Items listed in a dataset ▸
-*-*-

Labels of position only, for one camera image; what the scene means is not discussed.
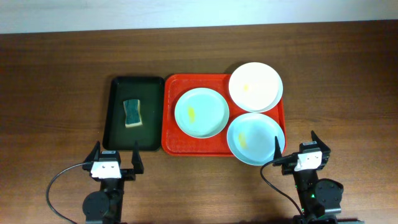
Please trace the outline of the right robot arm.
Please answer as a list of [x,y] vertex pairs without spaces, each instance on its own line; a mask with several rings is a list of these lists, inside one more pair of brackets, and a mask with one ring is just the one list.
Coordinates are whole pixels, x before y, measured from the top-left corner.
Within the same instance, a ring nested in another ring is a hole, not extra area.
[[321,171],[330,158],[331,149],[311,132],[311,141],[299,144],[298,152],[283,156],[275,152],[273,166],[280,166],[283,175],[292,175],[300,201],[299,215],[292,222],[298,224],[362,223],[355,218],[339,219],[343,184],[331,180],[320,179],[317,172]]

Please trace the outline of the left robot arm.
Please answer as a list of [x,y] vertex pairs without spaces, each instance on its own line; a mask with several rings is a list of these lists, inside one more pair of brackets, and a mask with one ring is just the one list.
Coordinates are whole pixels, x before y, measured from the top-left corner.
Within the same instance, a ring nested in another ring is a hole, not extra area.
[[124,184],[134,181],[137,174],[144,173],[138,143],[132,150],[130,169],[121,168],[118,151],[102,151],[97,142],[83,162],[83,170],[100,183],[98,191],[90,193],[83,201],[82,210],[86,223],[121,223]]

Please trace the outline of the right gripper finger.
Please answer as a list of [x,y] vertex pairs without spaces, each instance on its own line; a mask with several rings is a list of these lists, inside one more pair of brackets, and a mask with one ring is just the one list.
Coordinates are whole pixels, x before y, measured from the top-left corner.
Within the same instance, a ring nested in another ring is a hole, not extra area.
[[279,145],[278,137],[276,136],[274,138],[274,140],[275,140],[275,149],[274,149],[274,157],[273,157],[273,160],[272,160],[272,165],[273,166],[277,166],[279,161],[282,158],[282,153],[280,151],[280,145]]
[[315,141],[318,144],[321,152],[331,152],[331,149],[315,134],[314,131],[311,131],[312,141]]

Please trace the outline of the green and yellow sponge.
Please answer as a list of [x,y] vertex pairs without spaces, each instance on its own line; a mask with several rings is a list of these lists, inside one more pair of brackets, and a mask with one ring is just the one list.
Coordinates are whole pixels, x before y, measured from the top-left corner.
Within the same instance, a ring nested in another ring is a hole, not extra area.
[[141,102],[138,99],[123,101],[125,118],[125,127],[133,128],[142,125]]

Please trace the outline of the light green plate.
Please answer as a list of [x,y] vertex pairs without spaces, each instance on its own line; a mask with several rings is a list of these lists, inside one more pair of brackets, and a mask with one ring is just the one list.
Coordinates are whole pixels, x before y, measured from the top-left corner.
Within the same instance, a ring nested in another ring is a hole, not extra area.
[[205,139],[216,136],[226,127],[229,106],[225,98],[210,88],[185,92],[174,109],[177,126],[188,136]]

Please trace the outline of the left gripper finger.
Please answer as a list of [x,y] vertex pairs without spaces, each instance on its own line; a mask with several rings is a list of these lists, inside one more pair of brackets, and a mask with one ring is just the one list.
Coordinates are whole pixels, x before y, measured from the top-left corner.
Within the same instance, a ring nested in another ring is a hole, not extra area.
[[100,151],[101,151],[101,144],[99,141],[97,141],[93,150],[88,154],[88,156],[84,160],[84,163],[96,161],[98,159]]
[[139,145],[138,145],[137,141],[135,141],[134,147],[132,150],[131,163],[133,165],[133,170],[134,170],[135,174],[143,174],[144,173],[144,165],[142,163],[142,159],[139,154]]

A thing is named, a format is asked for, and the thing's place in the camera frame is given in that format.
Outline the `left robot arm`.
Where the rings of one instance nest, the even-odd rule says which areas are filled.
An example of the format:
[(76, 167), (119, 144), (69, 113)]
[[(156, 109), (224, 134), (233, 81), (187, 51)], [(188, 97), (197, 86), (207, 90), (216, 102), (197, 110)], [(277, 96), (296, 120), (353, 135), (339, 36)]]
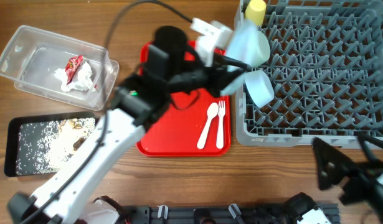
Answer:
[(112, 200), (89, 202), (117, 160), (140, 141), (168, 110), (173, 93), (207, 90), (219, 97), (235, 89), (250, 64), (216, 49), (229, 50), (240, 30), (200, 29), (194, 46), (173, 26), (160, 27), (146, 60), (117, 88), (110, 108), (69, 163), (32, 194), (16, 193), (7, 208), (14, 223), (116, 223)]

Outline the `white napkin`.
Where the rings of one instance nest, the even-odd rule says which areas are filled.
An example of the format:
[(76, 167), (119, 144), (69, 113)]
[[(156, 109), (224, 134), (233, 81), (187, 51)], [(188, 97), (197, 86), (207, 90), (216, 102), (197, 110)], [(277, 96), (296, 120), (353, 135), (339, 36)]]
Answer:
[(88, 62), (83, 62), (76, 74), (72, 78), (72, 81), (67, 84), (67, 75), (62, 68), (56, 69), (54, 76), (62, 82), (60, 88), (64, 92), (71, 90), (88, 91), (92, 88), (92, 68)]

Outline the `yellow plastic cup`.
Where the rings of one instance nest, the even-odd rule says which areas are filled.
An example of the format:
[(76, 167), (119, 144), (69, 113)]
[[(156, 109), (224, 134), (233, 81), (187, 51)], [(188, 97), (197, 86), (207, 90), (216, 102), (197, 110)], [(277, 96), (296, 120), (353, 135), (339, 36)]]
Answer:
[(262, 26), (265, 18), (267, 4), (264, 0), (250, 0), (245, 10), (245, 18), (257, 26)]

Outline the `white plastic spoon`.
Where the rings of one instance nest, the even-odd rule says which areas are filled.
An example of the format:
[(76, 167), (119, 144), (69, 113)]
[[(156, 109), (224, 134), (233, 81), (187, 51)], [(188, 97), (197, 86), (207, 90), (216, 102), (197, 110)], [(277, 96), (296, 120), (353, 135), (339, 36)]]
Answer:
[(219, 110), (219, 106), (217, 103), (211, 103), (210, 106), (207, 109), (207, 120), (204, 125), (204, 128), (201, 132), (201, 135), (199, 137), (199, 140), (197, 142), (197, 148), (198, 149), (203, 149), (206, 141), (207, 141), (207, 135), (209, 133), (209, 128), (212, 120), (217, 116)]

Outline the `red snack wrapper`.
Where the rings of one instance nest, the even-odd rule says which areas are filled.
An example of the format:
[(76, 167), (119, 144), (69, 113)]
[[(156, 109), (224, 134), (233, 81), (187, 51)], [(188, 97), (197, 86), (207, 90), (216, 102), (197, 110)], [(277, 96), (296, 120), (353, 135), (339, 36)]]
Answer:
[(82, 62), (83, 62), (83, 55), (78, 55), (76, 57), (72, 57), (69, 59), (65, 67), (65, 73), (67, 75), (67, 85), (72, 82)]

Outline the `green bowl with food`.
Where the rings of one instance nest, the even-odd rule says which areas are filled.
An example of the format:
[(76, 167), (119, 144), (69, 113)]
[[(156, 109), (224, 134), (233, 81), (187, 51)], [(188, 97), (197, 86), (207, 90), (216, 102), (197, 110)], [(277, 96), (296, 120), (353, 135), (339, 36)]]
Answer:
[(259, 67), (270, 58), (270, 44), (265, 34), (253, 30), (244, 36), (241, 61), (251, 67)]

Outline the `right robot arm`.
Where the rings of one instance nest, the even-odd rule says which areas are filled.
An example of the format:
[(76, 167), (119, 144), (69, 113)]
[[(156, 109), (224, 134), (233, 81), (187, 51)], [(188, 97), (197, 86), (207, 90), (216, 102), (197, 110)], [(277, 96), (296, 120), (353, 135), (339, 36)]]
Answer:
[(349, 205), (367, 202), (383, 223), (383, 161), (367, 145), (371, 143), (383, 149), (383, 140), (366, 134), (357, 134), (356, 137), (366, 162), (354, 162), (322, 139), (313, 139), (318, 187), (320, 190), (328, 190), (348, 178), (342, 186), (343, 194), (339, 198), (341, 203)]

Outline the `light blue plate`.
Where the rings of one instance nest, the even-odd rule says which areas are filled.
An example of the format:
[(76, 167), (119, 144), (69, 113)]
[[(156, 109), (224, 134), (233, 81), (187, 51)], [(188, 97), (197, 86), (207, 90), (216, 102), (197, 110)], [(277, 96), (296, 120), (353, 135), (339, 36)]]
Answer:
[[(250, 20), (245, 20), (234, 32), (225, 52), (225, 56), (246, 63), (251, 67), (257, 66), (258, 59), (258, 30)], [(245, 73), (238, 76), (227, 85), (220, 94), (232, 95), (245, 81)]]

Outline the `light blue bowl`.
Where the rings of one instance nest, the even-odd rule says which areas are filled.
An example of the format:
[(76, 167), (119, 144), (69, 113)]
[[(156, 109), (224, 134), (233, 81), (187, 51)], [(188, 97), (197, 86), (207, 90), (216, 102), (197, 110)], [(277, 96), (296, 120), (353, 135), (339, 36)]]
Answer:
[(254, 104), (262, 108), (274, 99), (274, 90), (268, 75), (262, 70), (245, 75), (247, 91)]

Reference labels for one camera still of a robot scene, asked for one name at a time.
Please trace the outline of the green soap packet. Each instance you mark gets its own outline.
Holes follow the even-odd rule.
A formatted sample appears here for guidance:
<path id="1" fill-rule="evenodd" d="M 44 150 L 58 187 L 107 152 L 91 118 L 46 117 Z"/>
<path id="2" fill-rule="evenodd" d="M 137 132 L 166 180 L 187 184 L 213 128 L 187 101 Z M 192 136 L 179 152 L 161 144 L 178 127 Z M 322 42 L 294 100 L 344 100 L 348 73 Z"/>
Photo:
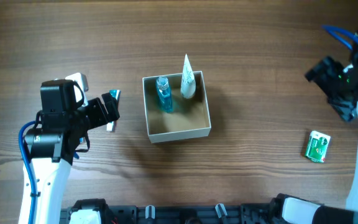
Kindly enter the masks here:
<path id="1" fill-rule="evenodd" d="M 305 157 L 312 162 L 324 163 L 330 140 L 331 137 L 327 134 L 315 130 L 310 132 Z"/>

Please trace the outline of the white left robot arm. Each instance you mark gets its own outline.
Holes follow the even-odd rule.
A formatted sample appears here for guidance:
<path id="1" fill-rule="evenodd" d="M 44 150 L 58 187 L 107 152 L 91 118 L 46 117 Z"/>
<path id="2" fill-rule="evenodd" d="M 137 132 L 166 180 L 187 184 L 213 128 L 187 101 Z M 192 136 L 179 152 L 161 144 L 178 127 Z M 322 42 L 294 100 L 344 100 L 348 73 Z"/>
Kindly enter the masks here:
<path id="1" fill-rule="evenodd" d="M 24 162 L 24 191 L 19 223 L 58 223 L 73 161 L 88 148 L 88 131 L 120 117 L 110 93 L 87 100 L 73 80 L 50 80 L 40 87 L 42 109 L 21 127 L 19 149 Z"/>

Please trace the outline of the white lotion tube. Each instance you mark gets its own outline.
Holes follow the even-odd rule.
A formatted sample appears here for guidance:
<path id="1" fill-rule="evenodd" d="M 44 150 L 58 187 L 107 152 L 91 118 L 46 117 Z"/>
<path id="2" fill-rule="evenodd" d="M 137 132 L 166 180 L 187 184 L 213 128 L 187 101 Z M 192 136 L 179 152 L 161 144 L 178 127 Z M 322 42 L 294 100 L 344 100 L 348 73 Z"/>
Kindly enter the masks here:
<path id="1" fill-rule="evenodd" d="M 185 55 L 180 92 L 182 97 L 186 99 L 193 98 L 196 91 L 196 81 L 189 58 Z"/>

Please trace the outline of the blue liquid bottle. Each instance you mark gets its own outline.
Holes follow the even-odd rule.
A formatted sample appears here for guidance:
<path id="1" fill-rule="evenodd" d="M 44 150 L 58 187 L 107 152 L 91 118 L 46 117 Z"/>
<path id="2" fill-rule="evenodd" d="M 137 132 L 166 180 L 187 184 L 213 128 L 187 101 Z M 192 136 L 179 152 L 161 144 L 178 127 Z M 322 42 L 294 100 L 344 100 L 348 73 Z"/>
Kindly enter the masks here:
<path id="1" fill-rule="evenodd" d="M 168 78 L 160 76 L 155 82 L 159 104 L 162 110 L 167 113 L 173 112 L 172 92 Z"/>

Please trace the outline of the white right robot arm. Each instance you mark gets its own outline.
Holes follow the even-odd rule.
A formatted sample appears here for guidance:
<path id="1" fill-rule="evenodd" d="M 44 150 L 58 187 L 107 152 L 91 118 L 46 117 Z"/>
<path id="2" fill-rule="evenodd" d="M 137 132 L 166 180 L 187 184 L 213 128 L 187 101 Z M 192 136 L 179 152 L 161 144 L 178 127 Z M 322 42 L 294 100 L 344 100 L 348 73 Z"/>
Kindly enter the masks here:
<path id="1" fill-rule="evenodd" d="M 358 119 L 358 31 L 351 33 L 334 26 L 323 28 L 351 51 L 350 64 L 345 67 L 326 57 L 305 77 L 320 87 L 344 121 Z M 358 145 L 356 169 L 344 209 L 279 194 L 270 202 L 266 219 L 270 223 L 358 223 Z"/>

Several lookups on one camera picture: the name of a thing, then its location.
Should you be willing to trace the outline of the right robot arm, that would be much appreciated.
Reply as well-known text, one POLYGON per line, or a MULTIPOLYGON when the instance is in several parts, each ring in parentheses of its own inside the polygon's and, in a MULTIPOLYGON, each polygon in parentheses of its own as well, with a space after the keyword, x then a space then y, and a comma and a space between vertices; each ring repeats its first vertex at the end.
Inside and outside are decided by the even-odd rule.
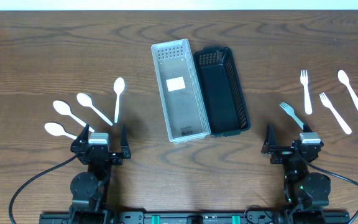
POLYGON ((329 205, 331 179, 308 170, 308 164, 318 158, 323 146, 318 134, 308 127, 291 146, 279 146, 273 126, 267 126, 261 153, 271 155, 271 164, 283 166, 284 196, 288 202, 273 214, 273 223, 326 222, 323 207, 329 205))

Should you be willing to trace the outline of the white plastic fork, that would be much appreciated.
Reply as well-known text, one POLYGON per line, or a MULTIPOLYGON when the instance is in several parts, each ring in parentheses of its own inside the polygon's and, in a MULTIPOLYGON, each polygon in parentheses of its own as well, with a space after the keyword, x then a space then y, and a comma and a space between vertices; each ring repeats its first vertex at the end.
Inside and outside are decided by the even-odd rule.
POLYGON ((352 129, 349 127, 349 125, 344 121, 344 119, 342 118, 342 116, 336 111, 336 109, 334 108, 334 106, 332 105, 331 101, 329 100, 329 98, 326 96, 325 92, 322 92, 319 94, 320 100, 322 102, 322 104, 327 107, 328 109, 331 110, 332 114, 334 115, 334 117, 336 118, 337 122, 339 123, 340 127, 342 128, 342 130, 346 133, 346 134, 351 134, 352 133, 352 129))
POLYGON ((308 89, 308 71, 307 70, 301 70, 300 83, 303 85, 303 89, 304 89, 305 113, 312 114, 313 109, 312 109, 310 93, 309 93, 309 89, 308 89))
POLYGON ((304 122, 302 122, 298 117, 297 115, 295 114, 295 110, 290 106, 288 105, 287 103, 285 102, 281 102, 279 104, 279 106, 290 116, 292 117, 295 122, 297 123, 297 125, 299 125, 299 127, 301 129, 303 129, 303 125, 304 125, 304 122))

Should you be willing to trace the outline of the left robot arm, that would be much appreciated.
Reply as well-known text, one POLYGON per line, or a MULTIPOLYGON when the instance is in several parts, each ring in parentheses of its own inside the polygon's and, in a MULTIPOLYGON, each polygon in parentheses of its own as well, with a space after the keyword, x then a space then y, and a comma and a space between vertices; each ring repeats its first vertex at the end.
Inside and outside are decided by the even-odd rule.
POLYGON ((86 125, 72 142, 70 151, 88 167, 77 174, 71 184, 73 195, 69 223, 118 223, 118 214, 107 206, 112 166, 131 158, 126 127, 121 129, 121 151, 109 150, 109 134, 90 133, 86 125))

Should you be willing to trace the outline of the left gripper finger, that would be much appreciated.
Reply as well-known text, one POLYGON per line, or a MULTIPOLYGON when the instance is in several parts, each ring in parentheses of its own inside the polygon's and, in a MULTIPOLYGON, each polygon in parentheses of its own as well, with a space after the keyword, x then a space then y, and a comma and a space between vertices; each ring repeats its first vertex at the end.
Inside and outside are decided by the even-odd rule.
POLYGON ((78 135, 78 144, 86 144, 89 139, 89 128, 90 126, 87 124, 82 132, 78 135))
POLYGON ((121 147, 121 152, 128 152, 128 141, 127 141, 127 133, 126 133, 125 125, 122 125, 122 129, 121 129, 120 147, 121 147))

-*-*-

Exercise description ▸ Wherever the string "plate" is found in the entries, copy the line it sits in.

Result for this exercise ▸
Please trace the outline of the light green plate.
Outline the `light blue plate`.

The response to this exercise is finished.